Doing something

John Dunn

  • Politics: A Work of Constructive Social Theory by Roberto Mangabeira Unger
    Cambridge, 256 pp, £25.00, January 1988, ISBN 0 521 32974 4
  • The Critical Legal Studies Movement by Roberto Mangabeira Unger
    Harvard, 128 pp, £15.25, October 1986, ISBN 0 674 17735 5
  • W.A. Mozart: ‘Le Nozze di Figaro’ by Tim Carter
    Cambridge, 180 pp, £27.50, February 1988, ISBN 0 521 30267 6

In the opening act of The Marriage of Figaro the music master Don Basilio twits Susanna with the absurdity of her sexual tastes. How odd not to prefer, as anyone else would do, the favours of a signor liberal, prudente e saggio to those of a giovinastro and a paggio (a callow adolescent and a mere page). The page Cherubino, despite his giddy youth and relatively menial role, is of course a lad of good family. The post in the Count’s regiment to which he is so unavailingly despatched carries the rank of an officer; and both Mozart’s music and Beaumarchais’s own commentary on his character make it evident that he is intended to be exceedingly attractive. (He is ‘what every mother, in her innermost heart, would wish her own son to be even though he might give her much cause for suffering’.) Don Basilio, moreover, is scarcely an engaging character. But in his sleazy way he captures compellingly enough a prominent feature of the erotic power structure of the Ancien Régime. With only the most modest assistance from nature, any nobleman who was generous as well as worldly could be confident of finding attractive women in plenty who could be relied upon to fall for his charms.
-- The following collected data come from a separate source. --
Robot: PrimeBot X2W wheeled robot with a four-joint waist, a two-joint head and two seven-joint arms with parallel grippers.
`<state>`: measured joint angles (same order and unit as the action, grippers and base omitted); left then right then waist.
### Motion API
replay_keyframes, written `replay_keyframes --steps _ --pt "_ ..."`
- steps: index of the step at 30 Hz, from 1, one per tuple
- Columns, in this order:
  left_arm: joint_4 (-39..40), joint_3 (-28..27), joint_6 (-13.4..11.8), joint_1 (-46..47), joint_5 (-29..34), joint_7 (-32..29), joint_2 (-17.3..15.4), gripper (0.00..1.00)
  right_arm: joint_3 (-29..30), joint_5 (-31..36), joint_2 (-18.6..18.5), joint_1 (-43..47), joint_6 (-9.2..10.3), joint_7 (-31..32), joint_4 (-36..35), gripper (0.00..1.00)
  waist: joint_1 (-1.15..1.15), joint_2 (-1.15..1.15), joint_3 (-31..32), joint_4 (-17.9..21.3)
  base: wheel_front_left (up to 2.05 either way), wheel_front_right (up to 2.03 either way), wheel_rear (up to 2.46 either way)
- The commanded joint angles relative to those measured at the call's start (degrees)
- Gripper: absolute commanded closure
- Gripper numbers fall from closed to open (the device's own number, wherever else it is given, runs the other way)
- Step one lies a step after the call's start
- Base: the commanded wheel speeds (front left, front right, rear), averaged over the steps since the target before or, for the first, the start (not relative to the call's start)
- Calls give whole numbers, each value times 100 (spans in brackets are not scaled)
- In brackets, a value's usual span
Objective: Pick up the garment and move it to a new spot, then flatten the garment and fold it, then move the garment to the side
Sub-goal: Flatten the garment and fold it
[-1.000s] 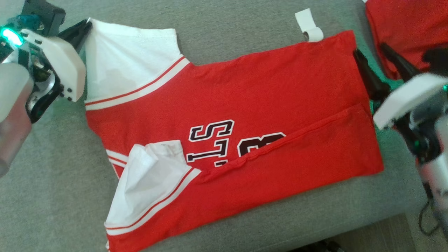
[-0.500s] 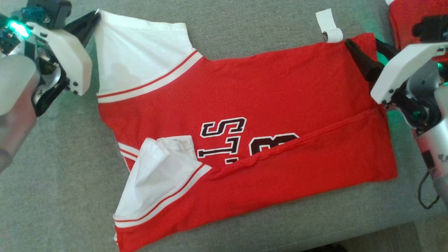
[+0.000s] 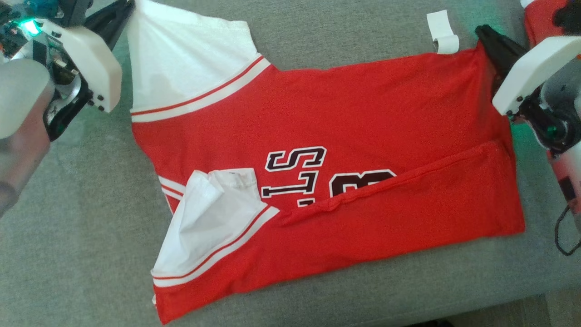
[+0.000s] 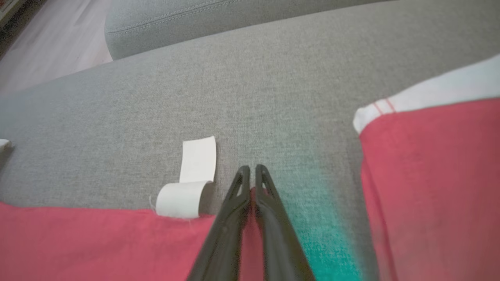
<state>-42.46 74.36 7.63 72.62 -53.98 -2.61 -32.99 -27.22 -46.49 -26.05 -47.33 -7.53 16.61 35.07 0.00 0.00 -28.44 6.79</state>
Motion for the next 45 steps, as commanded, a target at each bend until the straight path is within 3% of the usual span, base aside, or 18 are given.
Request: replay_keyframes --steps 1,12,18,32,41,45 --pt "-36 -196 -14 379 -30 72 -201 100 -36 -59 -118 -98 4 -99 -111 100 0 0 -1 -22 0 0 0" --pt "-451 -224 -14 764 165 1259 -107 100 -3 -245 -275 -521 4 -1105 -22 100 0 0 107 -231 0 0 0" --pt "-255 -227 -14 734 137 1657 -49 100 -67 -412 -548 -428 4 -1314 -109 100 0 0 302 -411 0 0 0" --pt "1079 -116 -27 -696 302 1736 -639 100 -64 -548 -957 1088 4 -1751 -347 100 0 0 988 -788 0 0 0" --pt "2105 -195 -390 -1655 164 1756 -1054 100 136 -555 -995 1778 4 -1811 -480 100 0 0 1220 -849 0 0 0" --pt "2843 -262 -765 -2165 255 1759 -1313 100 368 -557 -1052 2207 4 -1866 -618 100 0 0 1241 -911 0 0 0"
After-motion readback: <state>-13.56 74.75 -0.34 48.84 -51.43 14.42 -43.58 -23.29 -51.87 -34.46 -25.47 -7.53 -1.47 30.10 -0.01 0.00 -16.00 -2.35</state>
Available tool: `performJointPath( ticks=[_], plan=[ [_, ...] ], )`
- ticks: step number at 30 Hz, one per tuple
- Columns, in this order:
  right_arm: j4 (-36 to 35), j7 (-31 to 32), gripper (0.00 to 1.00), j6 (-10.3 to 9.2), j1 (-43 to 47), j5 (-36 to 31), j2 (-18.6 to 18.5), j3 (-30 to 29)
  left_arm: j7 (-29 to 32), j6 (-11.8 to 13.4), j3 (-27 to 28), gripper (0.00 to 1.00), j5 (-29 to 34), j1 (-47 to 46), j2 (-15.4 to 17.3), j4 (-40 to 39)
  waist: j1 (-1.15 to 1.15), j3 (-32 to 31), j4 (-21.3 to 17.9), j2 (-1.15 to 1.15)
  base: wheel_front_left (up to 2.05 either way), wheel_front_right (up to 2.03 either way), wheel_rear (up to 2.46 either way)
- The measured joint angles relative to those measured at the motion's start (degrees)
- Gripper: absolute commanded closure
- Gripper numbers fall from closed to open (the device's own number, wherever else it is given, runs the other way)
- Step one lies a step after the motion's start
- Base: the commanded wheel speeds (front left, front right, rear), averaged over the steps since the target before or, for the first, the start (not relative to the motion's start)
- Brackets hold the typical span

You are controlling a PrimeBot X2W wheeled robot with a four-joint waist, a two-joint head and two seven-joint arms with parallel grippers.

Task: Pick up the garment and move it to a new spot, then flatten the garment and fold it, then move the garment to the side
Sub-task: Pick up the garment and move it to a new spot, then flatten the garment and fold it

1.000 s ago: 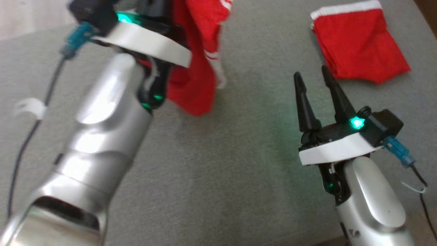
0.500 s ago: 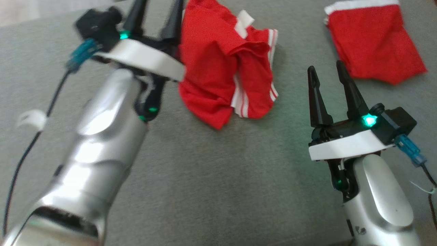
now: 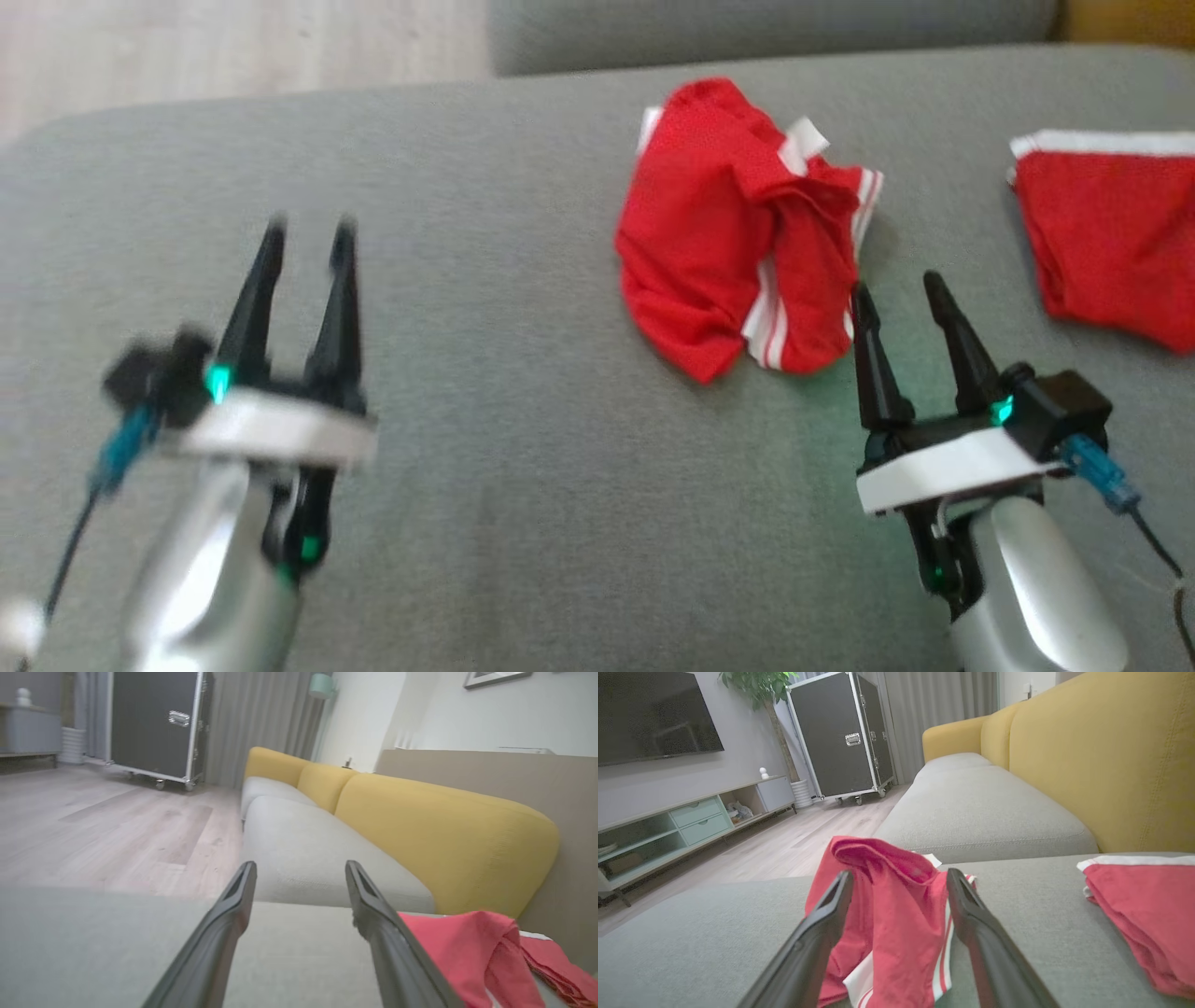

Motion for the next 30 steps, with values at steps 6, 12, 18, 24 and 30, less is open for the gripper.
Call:
performJointPath(
  ticks=[6,12,18,24,30],
  plan=[
    [1.53,0.0,0.0,0.0,1.34,-0.18,0.03,-1.1,0.0,0.01,5.04,0.0,2.42,11.66,-4.19,-4.97,0.0,-2.37,3.59,0.0,0.0,0.0,0.0],
    [3.04,0.0,0.0,0.0,0.97,-0.44,0.03,-1.56,0.0,0.01,5.55,0.0,3.64,12.9,-5.87,-6.81,0.0,-3.0,5.55,0.0,0.0,0.0,0.0],
    [11.27,0.13,0.0,0.0,-3.43,1.66,0.03,-0.35,0.0,0.01,5.52,0.0,3.76,12.9,-6.45,-6.95,0.01,-2.4,6.56,0.0,0.0,0.0,0.0],
    [21.3,2.26,0.0,0.0,-12.16,6.58,0.01,-0.33,0.0,0.01,4.1,0.0,3.76,12.81,-7.21,-6.87,0.01,-1.56,8.1,0.0,0.0,0.0,0.0],
    [28.52,2.44,0.0,0.0,-20.03,8.51,-0.05,-1.37,0.0,0.01,3.54,0.0,3.67,12.55,-7.7,-6.54,0.02,-0.34,9.88,0.0,0.0,0.0,0.0]
  ],
)
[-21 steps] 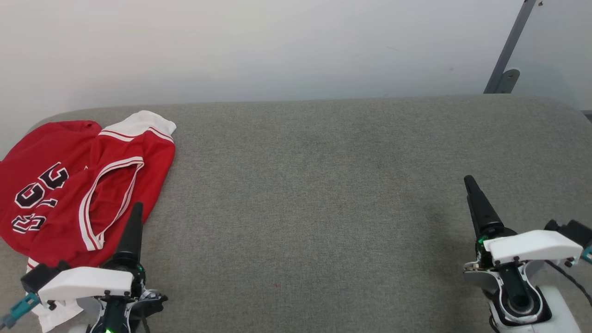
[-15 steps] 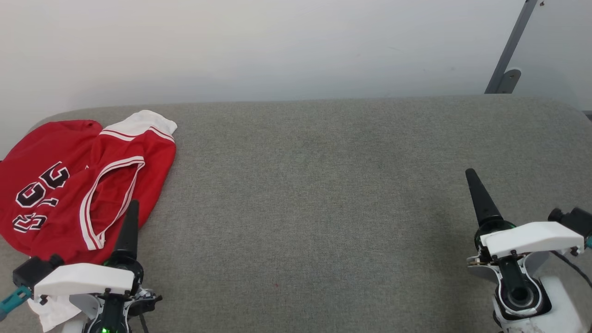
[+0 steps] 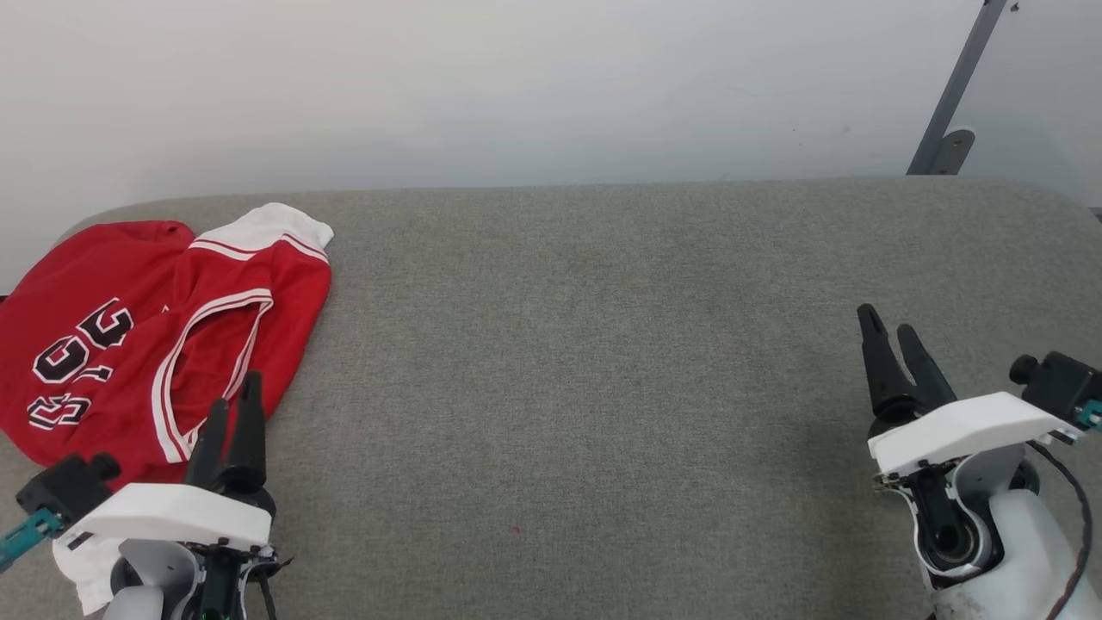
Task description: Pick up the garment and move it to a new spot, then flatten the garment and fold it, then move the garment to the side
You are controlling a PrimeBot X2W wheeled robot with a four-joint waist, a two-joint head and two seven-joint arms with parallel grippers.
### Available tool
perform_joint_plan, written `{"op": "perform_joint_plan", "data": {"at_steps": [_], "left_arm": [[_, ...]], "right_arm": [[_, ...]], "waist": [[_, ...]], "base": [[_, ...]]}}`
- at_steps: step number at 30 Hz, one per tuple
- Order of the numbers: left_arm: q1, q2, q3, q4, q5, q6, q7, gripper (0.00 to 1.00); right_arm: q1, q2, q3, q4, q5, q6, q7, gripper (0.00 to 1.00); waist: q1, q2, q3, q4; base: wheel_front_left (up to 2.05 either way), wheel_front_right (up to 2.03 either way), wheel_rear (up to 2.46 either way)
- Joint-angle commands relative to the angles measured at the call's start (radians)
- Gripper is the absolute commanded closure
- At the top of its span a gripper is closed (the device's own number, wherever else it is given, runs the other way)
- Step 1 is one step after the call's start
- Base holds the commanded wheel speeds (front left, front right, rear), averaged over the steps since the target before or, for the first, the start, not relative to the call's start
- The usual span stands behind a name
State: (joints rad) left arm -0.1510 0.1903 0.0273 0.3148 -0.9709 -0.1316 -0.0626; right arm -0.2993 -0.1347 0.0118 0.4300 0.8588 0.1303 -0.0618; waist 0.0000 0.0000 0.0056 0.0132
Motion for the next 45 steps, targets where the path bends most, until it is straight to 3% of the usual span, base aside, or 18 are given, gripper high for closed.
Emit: {"op": "perform_joint_plan", "data": {"at_steps": [1,9,26,45], "left_arm": [[-0.032,0.015,-0.006,-0.012,0.044,0.001,-0.011,0.0],[-0.043,0.038,-0.026,0.006,0.172,0.001,-0.037,0.0],[-0.055,0.089,-0.069,0.043,0.338,0.001,-0.086,0.0],[-0.069,0.131,-0.121,0.109,0.406,0.001,-0.132,0.0]], "right_arm": [[-0.033,-0.008,0.006,-0.001,-0.049,0.0,-0.012,0.0],[-0.063,-0.012,0.008,0.042,-0.212,0.0,-0.037,0.0],[-0.121,-0.018,0.015,0.105,-0.458,0.0,-0.074,0.0],[-0.121,-0.021,0.012,0.14,-0.619,0.0,-0.123,0.0]], "waist": [[0.0,0.0,0.0,0.001],[0.0,0.0,0.0,0.002],[0.0,0.0,0.006,0.002],[0.0,0.0,0.004,0.0]], "base": [[0.0,0.0,0.0],[0.0,0.0,0.0],[0.0,0.0,0.0],[0.0,0.0,0.0]]}}
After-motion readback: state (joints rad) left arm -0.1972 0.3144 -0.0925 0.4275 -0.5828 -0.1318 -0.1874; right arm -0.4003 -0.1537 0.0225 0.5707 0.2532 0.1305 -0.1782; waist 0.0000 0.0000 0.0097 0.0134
It is difficult for us today to hear the long duel of wits between the Count and his spirited servants without a sense of the prodigious upheavals which followed so closely upon the opera’s Vienna premiere. In fact, however, the Ancien Régime, especially in Vienna, long outlasted the revolutionary armies; and the regimes that have followed it across the globe have all, unsurprisingly, proved to possess erotic power structures of their own. To see any social milieu as sharply as Beaumarchais, Da Ponte and Mozart contrived between them to portray the Almaviva house-hold is to see it in many different ways at once – Tim Carter’s useful Cambridge Handbook focuses, in its closing pages, on this aspect of the work’s achievement. Above all, it is to see clearly both the flimsy arbitrariness and the tense patterns of force that enable it for the most part to retain its shape over lengthy periods of time.

To understand the work of Roberto Unger – to see clearly both its flimsy arbitrariness and the patterns of force which enable it for the most part to retain a shape that is genuinely its own – it would be charitable to begin with the insinuating melodies, the subtlety and the unsurpassable vitality of Figaro. Partly this is simply a matter of political perspective. The key historical experience that lies behind the tradition of political action to which Unger belongs is not the Terror and the guillotine, the forging of the brutal instruments of Jacobin state power. Rather, it is the sudden, decisive and almost wholly unanticipated collapse in the plausibility of a social order centred on nobility and its privileges. Two and a half years after Figaro’s premiere, in the midst of the political ferment that preceded the meeting of the Estates General, the avocats of Nuits-St-Georges (in part, lackeys of feudalism but also a prime source of the Third Estate’s revolutionary leadership) were still assuring their noble counterparts of their loyalty to the status pieties of the old regime: ‘The privileges of the nobility are truly their property. We will respect them all the more because we are not excluded from them and because we can acquire them ... Why, then, suppose that we might think of destroying the source of emulation which guides our labours?’ A mere three years later, in France itself, this genuflection before the pretensions of a parasitic caste had become absurd, and was to remain so throughout the Napoleonic Empire and the Bourbon restoration. In 1789, by any reckoning, the privileges of a landed aristocracy had been at the core of the European social order for well over half a millennium. But by 1789 – and despite the prominence of individual aristocrats in French industry, science and letters, to say nothing of the civil or military spheres of public life – this centrality had long outlived any apparent rationale. When challenged frontally, as it was in France, it wilted under the weight of its own crushing implausibility.